**Problem requirements:** Your answer should consist of all lines in the listing that hold the word "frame".

**Source data:**
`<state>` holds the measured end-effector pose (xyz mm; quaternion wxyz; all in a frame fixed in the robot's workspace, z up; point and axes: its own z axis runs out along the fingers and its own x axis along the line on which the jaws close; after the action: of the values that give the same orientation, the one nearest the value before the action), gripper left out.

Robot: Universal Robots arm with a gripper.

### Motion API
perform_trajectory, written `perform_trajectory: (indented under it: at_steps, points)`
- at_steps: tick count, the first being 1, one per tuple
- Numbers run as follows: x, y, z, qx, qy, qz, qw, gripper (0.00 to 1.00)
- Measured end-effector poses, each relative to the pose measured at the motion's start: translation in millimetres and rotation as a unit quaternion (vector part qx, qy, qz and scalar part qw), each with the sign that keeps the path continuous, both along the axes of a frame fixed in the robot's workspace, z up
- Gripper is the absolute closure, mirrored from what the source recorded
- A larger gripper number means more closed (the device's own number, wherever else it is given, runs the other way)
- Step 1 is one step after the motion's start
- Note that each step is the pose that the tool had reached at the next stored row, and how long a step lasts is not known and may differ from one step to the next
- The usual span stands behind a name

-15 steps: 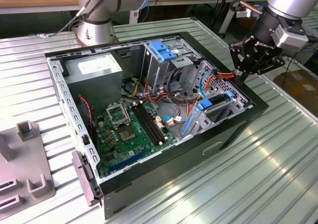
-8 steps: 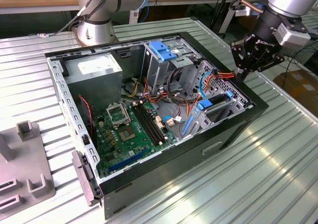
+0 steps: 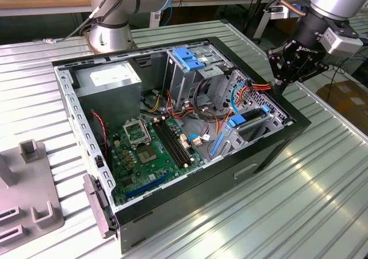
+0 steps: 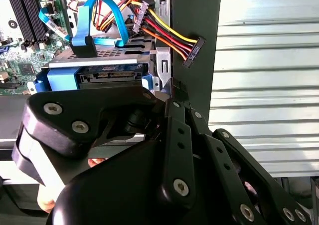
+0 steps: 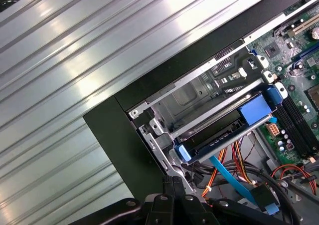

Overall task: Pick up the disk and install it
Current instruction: 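Insert the first disk wire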

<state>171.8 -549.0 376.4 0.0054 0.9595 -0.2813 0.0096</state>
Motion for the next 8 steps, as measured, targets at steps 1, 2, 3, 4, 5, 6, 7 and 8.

**Output for this exercise:**
`<state>` holds the measured end-effector pose (xyz mm; quaternion wxyz; all in a frame fixed in the robot's workspace, z up; point and axes: its own z axis runs out along the fingers and its own x axis along the line on which the jaws close; after the action: of the values that give the same orientation, the one nearest the value before the action), gripper left out.
- Measured end-effector poses, each relative to the pose measured at the motion's start: translation in millimetres and rotation as a unit quaternion (vector part qx, qy, qz and scalar part qw), each with the sign that keeps the path continuous, both along the axes of a frame fixed in the robot's workspace, z up

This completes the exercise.